Town and municipality in Minas Gerais, Brazil

Location of Carmo do Paranaíba in Minas Gerais

Carmo do Paranaíba is a Brazilian municipality located in the northwest of the state of Minas Gerais. Its population as of 2020 was 30,334 people living in a total area of 1307 km². The city belongs to the mesoregion of Triângulo Mineiro e Alto Paranaiba and to the microregion of Patos de Minas. It became a municipality in 1887.

==Geography==
Carmo do Paranaíba is located at an elevation of 1,061 meters southeast of Patos de Minas. It is between the Paranaíba River and the Abaeté River. Neighboring municipalities are: Lagoa Formosa and Patos de Minas (N), Tiros and Arapuá (E), Ibiá and Rio Paranaíba (S), and Serra do Salitre (W).

===Distances===
- Rio Paranaíba: 28 km
- Patos de Minas: 54 km
- Belo Horizonte: 362 km
Connections to the north and south are made by federal highway BR-354, which lies 4 km from the city center.

==Economic activities==
The most important economic activities are cattle raising, commerce, and agriculture, especially the growing of coffee. The GDP in 2005 was R$ R$255 million, of which 138 million came from services, 19 million came from industry, and 79 million came from agriculture. Carmo do Paranaíba is in the top tier of municipalities in the state with regard to economic and social development. As of 2007 there were 04 banking agencies in the town. There was a strong retail infrastructure serving the surrounding area of cattle and agricultural lands. There were 5,626 automobiles in all of the municipality (2007), about one for every 05 inhabitants.
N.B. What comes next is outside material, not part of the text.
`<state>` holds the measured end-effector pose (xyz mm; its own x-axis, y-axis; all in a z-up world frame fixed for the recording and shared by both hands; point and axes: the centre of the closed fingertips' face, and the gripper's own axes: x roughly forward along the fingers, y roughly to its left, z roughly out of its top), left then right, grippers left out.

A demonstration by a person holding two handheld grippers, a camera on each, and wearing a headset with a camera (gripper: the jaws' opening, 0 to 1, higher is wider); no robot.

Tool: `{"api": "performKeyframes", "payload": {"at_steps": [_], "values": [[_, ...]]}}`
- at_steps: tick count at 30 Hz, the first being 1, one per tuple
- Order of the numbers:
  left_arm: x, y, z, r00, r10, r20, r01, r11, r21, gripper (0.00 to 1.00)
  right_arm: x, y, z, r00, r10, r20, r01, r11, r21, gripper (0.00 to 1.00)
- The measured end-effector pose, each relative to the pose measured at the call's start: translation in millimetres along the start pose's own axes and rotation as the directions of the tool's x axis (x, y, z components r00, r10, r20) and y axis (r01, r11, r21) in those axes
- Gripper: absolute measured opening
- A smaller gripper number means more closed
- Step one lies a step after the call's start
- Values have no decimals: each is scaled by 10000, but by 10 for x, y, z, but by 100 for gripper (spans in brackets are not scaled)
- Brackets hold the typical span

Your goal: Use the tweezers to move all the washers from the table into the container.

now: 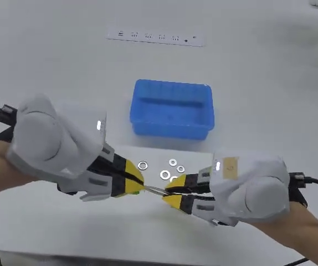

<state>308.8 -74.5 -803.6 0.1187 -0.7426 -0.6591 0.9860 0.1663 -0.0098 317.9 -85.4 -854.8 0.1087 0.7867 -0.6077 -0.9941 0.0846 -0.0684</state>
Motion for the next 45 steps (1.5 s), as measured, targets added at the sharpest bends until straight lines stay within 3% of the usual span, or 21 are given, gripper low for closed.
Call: {"api": "performKeyframes", "payload": {"at_steps": [3, 6, 9, 19, 31, 36, 40, 45], "values": [[20, -38, 139, 9997, -128, 205, 127, 9999, 36, 6, 14, 22, 19, 9996, -7, 291, 3, 9999, 141, 8], [87, -55, 180, 9997, -201, 107, 198, 9996, 206, 6, 2, 24, -1, 9985, -88, 539, 77, 9997, 212, 8], [123, -46, 270, 9991, -172, 375, 171, 9998, 38, 6, -41, 12, -11, 9970, -176, 747, 143, 9989, 447, 8], [344, -81, 501, 9961, -304, 831, 275, 9990, 361, 6, -134, 10, -47, 9958, -186, 892, 182, 9998, 53, 8], [430, -97, 457, 9978, -391, 545, 353, 9971, 680, 11, -147, 7, -50, 9957, -67, 922, 83, 9998, -167, 8], [357, -8, 392, 9989, -117, 464, 85, 9976, 687, 14, -152, -16, -51, 9953, -111, 958, 117, 9999, -55, 8], [297, 56, 377, 9977, 17, 675, -50, 9988, 481, 14, -155, -13, -54, 9956, -114, 934, 119, 9999, -51, 8], [314, 10, 432, 9949, -207, 988, 139, 9975, 694, 7, -158, -30, -63, 9959, -136, 899, 135, 9999, 19, 8]]}}
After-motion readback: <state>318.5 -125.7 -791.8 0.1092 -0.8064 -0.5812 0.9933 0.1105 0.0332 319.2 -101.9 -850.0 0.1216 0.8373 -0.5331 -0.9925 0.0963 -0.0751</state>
In the rural area there were 1,336 establishments occupying 87,000 hectares (planted area, 14,000 ha and natural pasture 62,000 ha.) (2006). About 7,500 persons were employed in agriculture. 184 of the farms had tractors, a ratio of one in 07 farms. There were 81,000 head of cattle in 2006. The main crops were coffee (9,500 hectares), passion fruit, tomatoes, and corn.

==Health and education==
In the health sector there were 16 health clinics and 01 hospital with 33 beds. In the educational sector there were 15 pre-primary schools, 20 primary schools, and 04 middle schools.

- Municipal Human Development Index: 0.792 (2000)
- State ranking: 67 out of 853 municipalities as of 2000
- National ranking: 746 out of 5,138 municipalities as of 2000
- Literacy rate: 88%
- Life expectancy: 75 (average of males and females)
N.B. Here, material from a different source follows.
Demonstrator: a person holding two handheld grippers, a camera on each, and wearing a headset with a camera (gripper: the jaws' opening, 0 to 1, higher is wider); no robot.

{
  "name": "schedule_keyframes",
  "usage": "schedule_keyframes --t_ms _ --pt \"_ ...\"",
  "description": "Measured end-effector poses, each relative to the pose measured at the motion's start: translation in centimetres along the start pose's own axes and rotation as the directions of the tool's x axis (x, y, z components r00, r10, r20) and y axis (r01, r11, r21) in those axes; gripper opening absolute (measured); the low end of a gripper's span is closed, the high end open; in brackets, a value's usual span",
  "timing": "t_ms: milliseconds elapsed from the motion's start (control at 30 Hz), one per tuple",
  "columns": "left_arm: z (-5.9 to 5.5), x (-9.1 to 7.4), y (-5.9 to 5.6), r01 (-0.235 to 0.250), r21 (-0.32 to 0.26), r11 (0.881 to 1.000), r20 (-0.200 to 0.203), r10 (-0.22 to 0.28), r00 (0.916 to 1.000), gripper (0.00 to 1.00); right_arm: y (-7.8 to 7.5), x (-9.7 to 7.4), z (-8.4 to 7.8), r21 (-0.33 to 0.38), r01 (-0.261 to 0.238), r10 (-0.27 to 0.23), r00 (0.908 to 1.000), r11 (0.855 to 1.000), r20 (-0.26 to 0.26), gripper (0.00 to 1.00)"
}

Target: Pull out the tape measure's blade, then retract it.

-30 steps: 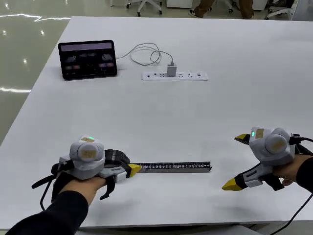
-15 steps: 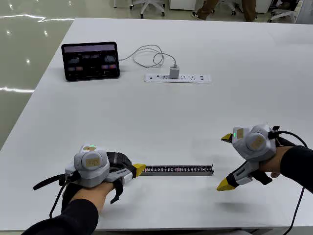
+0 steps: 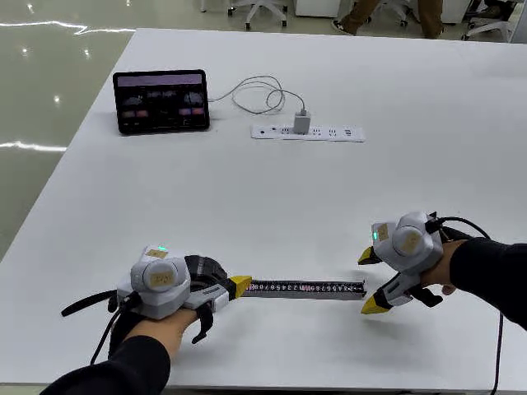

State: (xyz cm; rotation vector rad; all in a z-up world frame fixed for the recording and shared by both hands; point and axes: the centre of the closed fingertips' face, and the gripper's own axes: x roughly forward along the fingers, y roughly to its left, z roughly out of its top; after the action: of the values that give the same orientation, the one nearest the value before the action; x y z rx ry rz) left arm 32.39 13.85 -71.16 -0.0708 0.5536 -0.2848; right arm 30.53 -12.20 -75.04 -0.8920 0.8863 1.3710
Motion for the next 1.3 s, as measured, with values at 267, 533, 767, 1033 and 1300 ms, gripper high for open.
schedule_keyframes --t_ms 267,533,767,1033,1300 --pt "-0.1 0.1 -0.5 0.018 0.021 1.0 -0.005 -0.018 0.9998 0.96 0.1 0.6 -0.5 0.005 -0.026 0.026 0.9995 1.0 -0.018 0.3" --pt "-0.1 0.1 -0.3 0.013 0.001 1.0 -0.005 -0.013 0.9999 0.92 0.4 0.9 -0.7 -0.008 -0.028 0.028 0.9994 1.0 -0.022 0.15" --pt "-0.4 0.2 -0.3 0.006 0.021 1.0 -0.02 -0.005 0.9998 0.84 0.3 0.9 -0.6 -0.014 -0.017 0.017 0.9996 1.0 -0.022 0.12" --pt "-0.4 0.4 0.4 -0.023 -0.042 0.999 -0.027 0.022 0.9994 0.75 0.2 1.1 -0.5 -0.004 -0.002 0.001 0.9961 1.0 -0.088 0.12" --pt "-1.9 0.3 1.1 -0.074 -0.056 0.996 -0.1 0.069 0.9926 0.64 0.2 1.1 -0.6 0.034 0.008 -0.004 0.9929 0.999 -0.119 0.11"
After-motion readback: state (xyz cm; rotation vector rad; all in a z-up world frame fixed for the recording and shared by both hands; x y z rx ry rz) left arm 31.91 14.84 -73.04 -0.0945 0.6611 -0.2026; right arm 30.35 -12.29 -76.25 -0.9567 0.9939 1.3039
The highest ranking municipality in Minas Gerais in 2000 was Poços de Caldas with 0.841, while the lowest was Setubinha with 0.568. Nationally the highest was São Caetano do Sul in São Paulo with 0.919, while the lowest was Setubinha. In more recent statistics (considering 5,507 municipalities) Manari in the state of Pernambuco has the lowest rating in the country—0,467—putting it in last place.